→ **Exercise prompt**
Reproduce the complete listing without any deviation.

→ **Raw data**
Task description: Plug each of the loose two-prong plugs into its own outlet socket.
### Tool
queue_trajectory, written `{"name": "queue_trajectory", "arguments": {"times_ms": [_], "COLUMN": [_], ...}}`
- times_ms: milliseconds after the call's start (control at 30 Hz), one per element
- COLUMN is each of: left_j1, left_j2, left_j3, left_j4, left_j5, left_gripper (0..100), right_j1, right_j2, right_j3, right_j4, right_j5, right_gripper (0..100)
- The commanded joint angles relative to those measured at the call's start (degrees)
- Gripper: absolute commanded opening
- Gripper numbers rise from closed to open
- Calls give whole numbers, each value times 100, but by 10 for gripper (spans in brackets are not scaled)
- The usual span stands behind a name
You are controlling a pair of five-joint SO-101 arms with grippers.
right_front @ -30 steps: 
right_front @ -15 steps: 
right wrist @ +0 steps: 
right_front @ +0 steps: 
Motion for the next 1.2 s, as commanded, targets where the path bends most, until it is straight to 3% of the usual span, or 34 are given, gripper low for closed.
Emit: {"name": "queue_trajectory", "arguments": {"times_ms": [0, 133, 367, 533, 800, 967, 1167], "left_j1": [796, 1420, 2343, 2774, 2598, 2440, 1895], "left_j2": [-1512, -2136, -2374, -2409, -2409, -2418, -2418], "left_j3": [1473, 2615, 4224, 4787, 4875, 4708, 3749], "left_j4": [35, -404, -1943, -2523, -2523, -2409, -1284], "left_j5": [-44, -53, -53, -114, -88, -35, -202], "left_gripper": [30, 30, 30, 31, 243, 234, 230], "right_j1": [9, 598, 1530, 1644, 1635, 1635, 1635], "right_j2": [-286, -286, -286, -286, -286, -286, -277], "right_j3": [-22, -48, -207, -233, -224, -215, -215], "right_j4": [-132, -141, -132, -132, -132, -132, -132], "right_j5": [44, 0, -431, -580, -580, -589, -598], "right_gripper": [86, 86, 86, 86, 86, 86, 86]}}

→ **Result below**
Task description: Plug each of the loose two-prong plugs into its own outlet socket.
### Tool
queue_trajectory, written `{"name": "queue_trajectory", "arguments": {"times_ms": [_], "COLUMN": [_], ...}}`
- times_ms: milliseconds after the call's start (control at 30 Hz), one per element
- COLUMN is each of: left_j1, left_j2, left_j3, left_j4, left_j5, left_gripper (0..100), right_j1, right_j2, right_j3, right_j4, right_j5, right_gripper (0..100)
- The commanded joint angles relative to those measured at the call's start (degrees)
- Gripper: absolute commanded opening
- Gripper numbers rise from closed to open
- Calls give whole numbers, each value times 100, but by 10 for gripper (spans in brackets are not scaled)
- The usual span stands behind a name
You are controlling a pair of five-joint SO-101 arms with grippers.
right_front @ -30 steps: 
right_front @ -15 steps: 
right wrist @ +0 steps: 
right_front @ +0 steps: 
Motion for the next 1.2 s, as commanded, targets where the path bends most, until it is straight to 3% of the usual span, or 34 are given, gripper low for closed.
Emit: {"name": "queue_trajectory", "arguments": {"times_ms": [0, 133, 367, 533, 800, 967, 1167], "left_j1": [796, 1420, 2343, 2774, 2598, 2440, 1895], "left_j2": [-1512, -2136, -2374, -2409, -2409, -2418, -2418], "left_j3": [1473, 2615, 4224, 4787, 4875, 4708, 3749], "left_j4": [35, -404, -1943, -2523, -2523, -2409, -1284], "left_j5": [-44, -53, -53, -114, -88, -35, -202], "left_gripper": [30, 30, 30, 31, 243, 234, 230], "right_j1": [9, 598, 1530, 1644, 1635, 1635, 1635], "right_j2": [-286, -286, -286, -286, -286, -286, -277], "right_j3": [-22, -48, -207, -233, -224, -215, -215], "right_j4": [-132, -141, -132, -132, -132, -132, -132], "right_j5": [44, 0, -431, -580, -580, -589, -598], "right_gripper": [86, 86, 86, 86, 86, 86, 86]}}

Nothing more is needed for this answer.